» Required action
Would you please copy every line below that includes the string "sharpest"?
(Beginning of Data extract)
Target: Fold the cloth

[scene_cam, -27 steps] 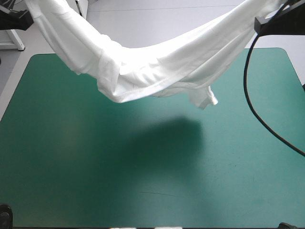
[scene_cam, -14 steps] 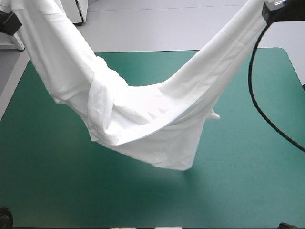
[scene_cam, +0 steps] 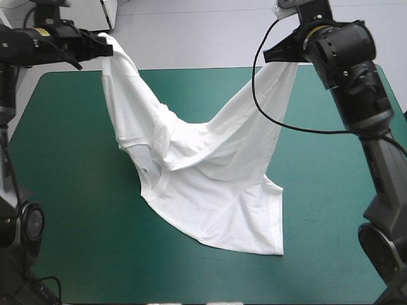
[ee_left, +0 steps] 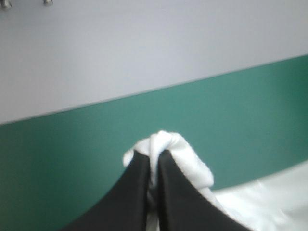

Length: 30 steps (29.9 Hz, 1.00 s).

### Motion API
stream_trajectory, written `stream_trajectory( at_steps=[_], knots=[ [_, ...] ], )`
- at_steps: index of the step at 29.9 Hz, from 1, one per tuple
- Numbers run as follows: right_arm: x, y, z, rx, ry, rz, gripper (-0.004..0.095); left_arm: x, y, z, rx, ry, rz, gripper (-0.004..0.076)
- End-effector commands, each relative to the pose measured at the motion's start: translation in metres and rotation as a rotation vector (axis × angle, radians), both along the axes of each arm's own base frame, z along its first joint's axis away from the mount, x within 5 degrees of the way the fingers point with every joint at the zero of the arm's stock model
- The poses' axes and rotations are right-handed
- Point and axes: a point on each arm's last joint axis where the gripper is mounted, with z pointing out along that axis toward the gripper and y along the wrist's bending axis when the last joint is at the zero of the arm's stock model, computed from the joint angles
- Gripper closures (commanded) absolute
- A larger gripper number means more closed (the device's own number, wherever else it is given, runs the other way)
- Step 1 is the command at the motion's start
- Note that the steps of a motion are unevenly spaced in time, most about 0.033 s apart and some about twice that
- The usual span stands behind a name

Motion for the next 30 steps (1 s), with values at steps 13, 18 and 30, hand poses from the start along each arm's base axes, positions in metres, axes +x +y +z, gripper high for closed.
stream_trajectory(
  at_steps=[13,18,30],
  knots=[
    [0.131,-0.025,-0.151,0.17,0.385,-0.007,0.0927,0.13,0.0,-0.163,-0.049,0.29,0.042,0.0733],
    [0.148,-0.019,-0.186,0.183,0.46,-0.004,0.0927,0.153,0.002,-0.208,0.008,0.322,0.078,0.0733],
    [0.161,-0.017,-0.222,0.155,0.538,-0.013,0.0893,0.166,0.011,-0.24,0.11,0.339,0.114,0.0628]
  ],
)
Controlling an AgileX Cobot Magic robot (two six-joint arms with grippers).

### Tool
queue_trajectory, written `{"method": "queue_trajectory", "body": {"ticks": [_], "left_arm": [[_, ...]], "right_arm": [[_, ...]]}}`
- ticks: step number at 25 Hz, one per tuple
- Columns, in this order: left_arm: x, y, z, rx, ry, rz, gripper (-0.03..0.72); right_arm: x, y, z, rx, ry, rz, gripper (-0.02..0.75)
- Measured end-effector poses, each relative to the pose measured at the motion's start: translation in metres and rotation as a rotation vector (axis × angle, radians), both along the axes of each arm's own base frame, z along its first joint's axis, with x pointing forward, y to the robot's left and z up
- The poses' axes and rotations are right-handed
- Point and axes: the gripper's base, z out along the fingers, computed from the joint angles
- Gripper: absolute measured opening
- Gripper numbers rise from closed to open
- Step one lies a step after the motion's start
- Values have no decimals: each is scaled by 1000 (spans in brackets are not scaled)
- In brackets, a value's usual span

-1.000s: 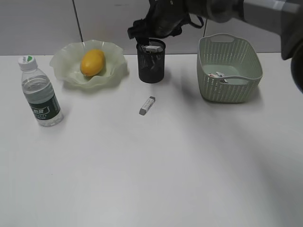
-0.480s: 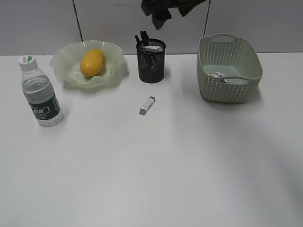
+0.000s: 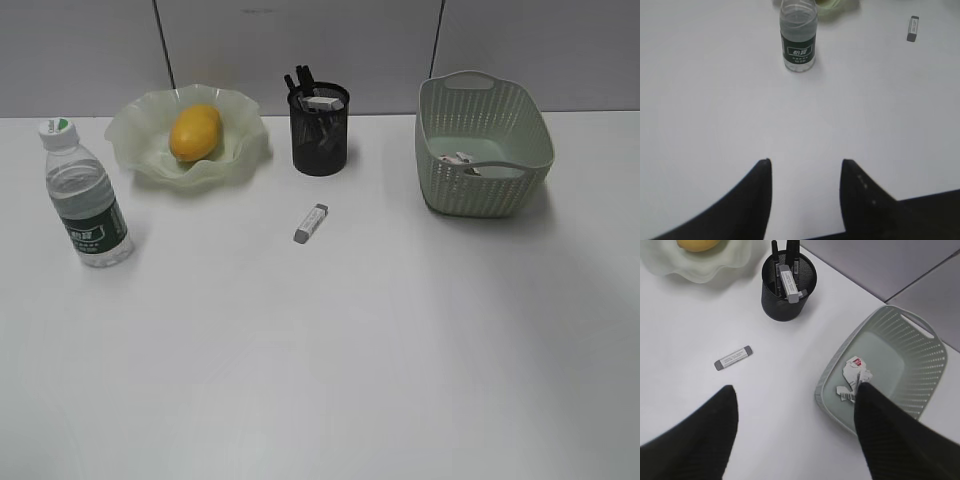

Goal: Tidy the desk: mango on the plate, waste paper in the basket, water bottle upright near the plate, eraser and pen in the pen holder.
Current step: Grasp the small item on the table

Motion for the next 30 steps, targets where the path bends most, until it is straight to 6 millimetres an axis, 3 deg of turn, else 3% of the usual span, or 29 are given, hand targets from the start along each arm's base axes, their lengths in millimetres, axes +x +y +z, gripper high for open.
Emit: {"method": "queue_trajectory", "body": {"ticks": [4,8,12,17,21,30], "left_arm": [[19,-2,17,-7,64,-6,342],[50,-6,30,-25,158,-16,341],[93,-14,37,-57,267,-50,342],[156,-26,33,-82,407,-118,344],[199,-54,33,-61,438,-216,347],[273,-151,7,-6,503,-442,398]], "right_arm": [[1,-38,-11,-12,70,-76,571],[-6,-94,-23,-4,157,-179,571],[-19,-143,-26,21,201,-288,571],[-48,-189,-28,35,226,-409,571],[-77,-204,-38,59,264,-456,571],[-138,-204,-74,65,309,-465,571]]}}
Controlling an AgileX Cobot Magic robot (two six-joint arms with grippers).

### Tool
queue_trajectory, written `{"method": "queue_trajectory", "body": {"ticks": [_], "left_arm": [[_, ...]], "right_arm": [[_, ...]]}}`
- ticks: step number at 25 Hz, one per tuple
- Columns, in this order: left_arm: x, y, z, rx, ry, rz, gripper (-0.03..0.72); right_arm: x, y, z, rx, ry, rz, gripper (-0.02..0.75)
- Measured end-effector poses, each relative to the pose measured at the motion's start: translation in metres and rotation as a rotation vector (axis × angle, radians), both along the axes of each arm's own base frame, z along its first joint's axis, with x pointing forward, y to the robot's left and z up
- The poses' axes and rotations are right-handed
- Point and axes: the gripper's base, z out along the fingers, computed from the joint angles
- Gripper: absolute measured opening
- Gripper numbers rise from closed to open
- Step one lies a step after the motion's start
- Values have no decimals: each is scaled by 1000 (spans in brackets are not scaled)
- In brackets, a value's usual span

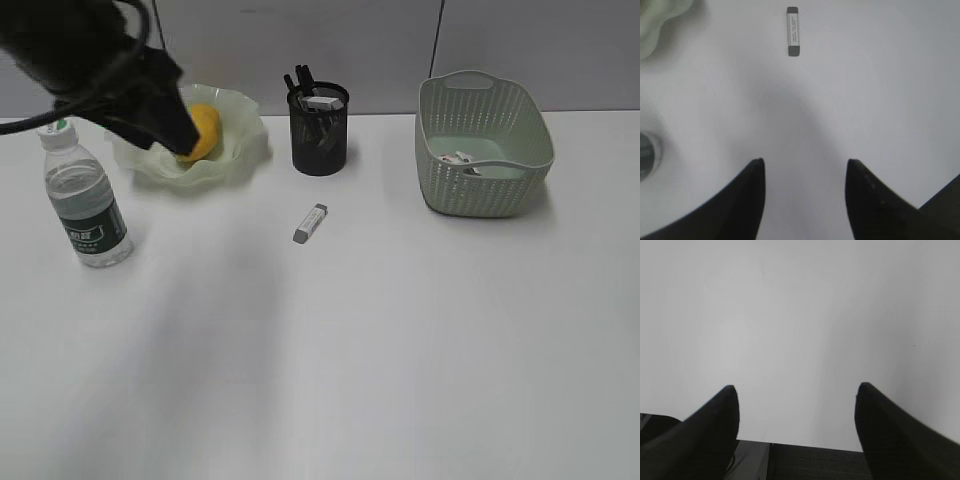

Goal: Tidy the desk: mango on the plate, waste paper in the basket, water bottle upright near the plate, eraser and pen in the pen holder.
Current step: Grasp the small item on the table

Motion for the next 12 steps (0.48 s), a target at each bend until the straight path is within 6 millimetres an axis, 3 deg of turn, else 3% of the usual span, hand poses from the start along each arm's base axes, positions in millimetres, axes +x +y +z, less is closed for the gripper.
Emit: {"method": "queue_trajectory", "body": {"ticks": [6,12], "left_arm": [[38,-52,-26,27,29,-84,490],[65,-86,-52,71,98,-68,540]], "right_arm": [[-53,-1,-11,-6,-56,-7,571],[-102,-5,-25,-41,-119,-39,571]]}}
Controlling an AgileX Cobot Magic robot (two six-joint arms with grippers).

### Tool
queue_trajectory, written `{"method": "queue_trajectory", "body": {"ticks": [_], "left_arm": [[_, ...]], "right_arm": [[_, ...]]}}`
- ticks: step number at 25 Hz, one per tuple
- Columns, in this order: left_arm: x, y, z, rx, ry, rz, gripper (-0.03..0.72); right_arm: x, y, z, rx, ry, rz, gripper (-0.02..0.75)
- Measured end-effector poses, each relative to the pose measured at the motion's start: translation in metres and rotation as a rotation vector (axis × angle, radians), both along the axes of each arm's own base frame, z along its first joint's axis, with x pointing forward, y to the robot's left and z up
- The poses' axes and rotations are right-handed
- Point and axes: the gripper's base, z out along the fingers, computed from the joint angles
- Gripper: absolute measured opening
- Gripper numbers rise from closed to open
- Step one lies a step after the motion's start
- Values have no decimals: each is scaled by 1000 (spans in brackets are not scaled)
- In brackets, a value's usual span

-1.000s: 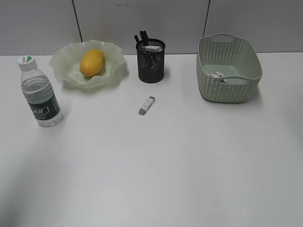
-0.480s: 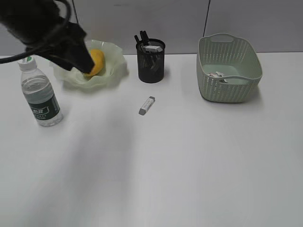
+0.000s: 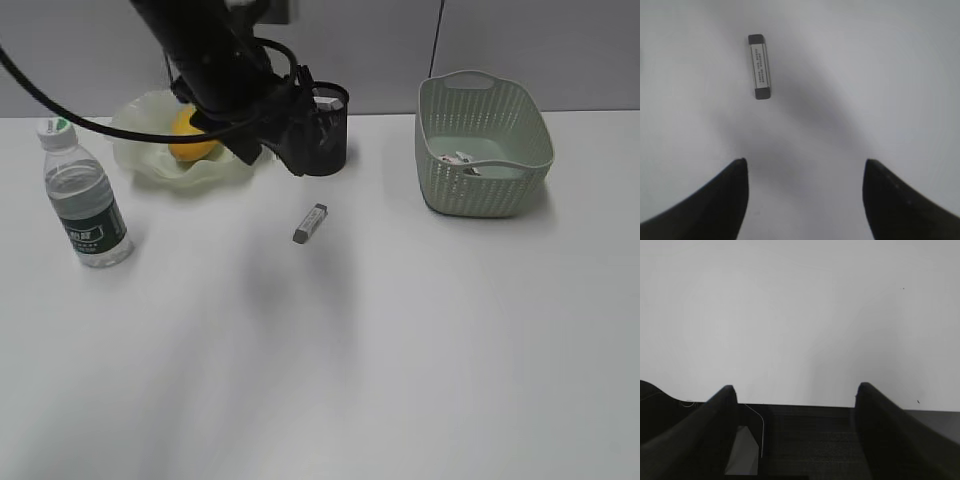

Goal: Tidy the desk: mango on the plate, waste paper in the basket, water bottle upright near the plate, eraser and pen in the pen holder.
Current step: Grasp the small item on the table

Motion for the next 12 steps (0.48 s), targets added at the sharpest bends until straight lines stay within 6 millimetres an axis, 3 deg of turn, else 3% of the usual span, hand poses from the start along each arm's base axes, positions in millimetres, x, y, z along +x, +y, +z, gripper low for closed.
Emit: {"method": "queue_trajectory", "body": {"ticks": [4,12], "left_arm": [[12,-17,-15,61,-1,40,545],[28,-33,-46,90,31,91,545]], "right_arm": [[-29,0,-7,14,-58,-14,571],[-75,5,2,71,-268,-2,571]]}}
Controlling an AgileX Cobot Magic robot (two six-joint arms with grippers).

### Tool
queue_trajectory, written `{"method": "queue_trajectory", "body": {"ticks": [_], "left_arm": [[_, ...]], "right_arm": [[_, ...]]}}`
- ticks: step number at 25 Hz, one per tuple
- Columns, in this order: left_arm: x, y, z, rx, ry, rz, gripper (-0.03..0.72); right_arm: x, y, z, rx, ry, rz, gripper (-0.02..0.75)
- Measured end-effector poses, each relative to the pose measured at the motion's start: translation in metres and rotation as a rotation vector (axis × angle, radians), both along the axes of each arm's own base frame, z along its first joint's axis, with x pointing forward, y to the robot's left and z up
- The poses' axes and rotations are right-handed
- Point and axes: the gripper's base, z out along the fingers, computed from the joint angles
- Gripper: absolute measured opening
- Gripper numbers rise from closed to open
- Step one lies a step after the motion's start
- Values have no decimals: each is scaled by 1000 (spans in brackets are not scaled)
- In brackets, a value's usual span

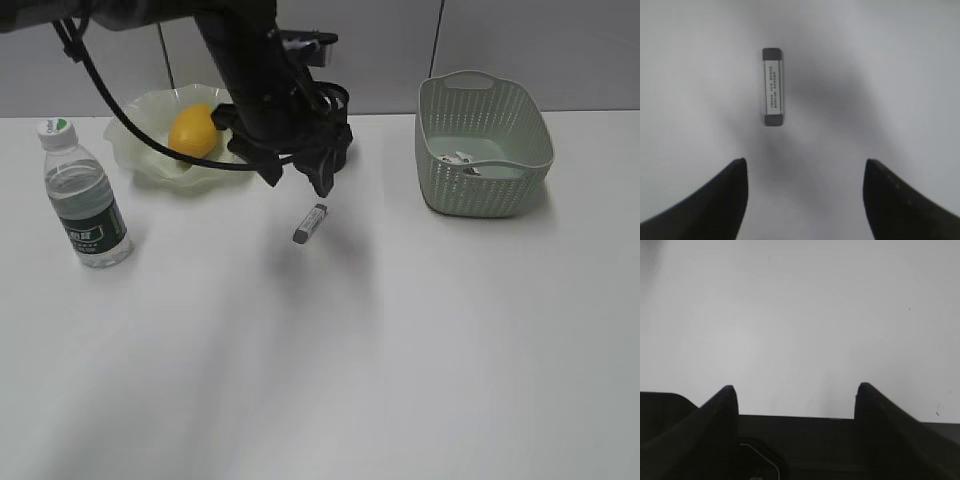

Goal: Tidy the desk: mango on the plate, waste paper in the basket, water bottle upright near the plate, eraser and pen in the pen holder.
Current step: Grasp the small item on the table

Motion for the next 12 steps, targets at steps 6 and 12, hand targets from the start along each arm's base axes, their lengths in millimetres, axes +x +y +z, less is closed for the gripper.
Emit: {"method": "queue_trajectory", "body": {"ticks": [6,12], "left_arm": [[14,-9,-20,-9,15,59,545],[29,-18,-40,5,8,64,545]], "right_arm": [[-35,0,-14,-5,-137,6,571],[-64,0,-16,-19,-307,16,557]]}}
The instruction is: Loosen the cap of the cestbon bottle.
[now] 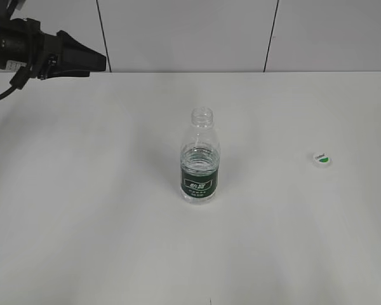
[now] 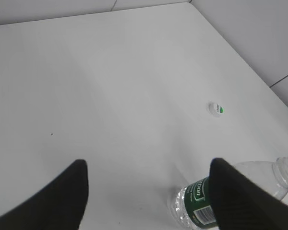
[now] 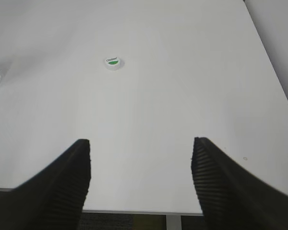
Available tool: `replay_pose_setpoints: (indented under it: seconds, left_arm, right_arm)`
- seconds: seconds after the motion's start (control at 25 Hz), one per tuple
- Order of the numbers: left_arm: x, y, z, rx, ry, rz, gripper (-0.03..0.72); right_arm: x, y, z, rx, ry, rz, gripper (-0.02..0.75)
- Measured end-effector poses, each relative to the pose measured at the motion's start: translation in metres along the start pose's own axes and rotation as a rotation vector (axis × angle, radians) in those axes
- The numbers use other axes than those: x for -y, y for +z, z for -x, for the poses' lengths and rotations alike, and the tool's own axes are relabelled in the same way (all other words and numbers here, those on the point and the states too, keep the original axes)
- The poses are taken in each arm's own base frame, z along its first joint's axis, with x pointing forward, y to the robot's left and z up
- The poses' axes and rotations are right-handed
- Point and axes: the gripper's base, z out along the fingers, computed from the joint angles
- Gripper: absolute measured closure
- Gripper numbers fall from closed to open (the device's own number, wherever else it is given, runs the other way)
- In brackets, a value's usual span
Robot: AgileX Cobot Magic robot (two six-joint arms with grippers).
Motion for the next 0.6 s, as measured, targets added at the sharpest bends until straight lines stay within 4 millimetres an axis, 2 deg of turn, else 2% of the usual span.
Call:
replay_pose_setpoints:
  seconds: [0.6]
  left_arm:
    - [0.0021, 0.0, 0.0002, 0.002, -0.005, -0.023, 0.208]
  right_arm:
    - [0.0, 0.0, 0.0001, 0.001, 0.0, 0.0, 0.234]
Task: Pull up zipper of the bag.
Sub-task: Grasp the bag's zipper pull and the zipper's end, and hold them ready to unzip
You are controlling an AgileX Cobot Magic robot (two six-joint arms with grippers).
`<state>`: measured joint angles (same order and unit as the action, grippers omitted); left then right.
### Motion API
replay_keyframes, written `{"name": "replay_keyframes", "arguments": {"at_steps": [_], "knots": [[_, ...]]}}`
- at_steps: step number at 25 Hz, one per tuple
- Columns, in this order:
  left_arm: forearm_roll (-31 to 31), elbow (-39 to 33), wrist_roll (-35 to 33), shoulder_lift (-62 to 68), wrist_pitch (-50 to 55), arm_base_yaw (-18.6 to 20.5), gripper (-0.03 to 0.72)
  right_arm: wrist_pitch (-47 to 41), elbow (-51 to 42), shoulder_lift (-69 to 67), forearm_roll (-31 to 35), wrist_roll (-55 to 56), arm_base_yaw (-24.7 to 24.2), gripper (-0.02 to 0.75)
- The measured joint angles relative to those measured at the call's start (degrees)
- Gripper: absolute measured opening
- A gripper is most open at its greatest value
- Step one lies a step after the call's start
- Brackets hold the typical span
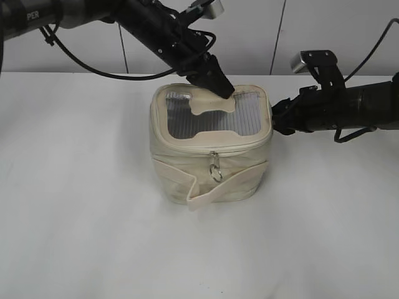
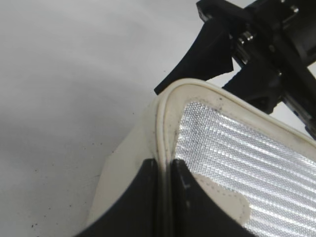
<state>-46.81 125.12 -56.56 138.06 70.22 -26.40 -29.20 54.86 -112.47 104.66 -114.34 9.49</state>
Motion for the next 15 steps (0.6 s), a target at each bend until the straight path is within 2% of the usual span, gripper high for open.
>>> {"name": "replay_keyframes", "arguments": {"at_steps": [1,15], "knots": [[0.13,0.00,0.00,0.00,-0.05,0.00,0.047,0.36,0.22,-0.20,0.00,-0.06,0.26,0.293],[0.40,0.00,1.81,0.00,-0.31,-0.06,0.046,0.51,-9.93,6.96,1.29,5.12,-0.37,0.286]]}}
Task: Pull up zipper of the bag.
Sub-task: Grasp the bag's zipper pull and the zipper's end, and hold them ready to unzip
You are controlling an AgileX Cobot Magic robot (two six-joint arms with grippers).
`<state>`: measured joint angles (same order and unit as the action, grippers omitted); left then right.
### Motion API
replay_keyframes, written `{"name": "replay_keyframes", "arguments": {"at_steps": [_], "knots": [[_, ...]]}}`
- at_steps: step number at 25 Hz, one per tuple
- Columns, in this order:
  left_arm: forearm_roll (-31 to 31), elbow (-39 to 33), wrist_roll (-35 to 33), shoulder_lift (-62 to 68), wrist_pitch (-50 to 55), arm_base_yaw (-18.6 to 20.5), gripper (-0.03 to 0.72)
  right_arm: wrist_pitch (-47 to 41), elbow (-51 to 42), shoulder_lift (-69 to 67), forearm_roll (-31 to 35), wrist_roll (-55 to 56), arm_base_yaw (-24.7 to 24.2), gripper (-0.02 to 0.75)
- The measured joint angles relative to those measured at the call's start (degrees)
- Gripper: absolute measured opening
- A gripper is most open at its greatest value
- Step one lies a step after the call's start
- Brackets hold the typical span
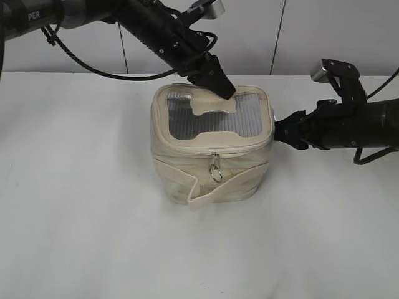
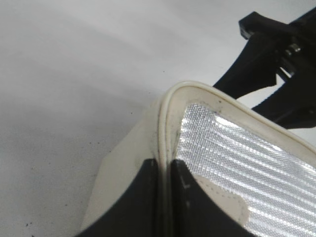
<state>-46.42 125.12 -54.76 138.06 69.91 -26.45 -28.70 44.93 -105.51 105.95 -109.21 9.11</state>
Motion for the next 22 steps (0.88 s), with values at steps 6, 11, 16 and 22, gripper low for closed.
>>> {"name": "replay_keyframes", "arguments": {"at_steps": [6,11,16,22], "knots": [[0.88,0.00,4.53,0.00,-1.10,-0.34,0.045,0.90,-5.07,7.69,-14.03,16.46,0.00,0.286],[1.01,0.00,7.57,0.00,-1.28,-0.61,0.045,-1.44,-9.45,13.75,-24.14,30.02,0.09,0.285],[1.45,0.00,12.25,0.00,-2.09,-0.84,0.044,-3.42,-11.77,17.70,-26.67,37.09,6.52,0.243],[4.43,0.00,17.94,-0.09,-8.13,-2.43,0.044,-1.57,-2.68,12.00,-25.34,41.36,25.42,0.008]]}}
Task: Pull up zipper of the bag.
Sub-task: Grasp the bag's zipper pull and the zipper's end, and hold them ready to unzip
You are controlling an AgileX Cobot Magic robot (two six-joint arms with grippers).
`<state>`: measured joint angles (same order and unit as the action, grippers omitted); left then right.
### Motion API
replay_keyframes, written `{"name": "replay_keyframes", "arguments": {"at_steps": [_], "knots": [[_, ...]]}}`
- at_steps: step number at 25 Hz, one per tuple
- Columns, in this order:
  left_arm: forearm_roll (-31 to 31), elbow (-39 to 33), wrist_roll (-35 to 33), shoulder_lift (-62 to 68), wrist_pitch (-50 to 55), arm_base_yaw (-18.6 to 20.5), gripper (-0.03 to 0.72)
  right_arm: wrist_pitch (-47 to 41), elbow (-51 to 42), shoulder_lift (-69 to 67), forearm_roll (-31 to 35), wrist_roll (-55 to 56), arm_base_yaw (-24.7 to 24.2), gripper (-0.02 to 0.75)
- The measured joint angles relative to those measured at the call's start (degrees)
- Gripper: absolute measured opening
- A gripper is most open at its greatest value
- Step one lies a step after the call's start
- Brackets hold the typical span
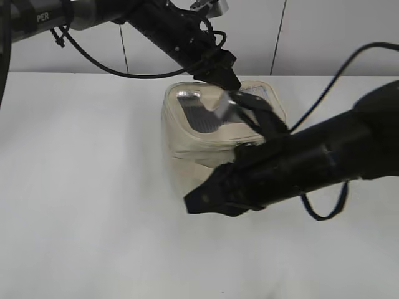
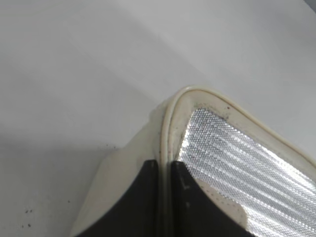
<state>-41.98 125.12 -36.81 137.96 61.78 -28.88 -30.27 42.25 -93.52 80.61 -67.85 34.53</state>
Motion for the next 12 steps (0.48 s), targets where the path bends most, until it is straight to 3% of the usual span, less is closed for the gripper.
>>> {"name": "replay_keyframes", "arguments": {"at_steps": [3,5,10,12], "knots": [[0.82,0.00,0.20,-0.24,-0.52,-0.58,0.044,4.73,2.89,-2.43,0.11,2.44,4.65,0.008],[1.20,0.00,0.22,-0.34,-0.52,-0.64,0.044,8.02,2.27,-2.26,-0.43,3.53,4.70,0.008],[2.75,0.00,0.33,-0.76,-0.52,-0.75,0.044,14.36,-4.53,2.64,-3.38,3.67,-1.30,0.020],[4.25,0.00,0.28,-1.10,-0.40,-0.87,0.044,14.95,-6.98,4.87,-3.60,2.06,-5.28,0.097]]}}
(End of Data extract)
» Final answer
Motion for the next 12 steps (0.48 s), targets added at the sharpest bends until straight lines stay within 6 millimetres an axis, 3 deg of turn, else 3% of the usual span, hand poses from the start along each arm's base axes, positions in millimetres, x, y, z along +x, +y, +z, gripper low for closed.
Motion for the next 0.6 s, as measured, targets added at the sharpest bends until straight lines stay within 4 millimetres an axis, 2 deg of turn, else 2% of the usual span.

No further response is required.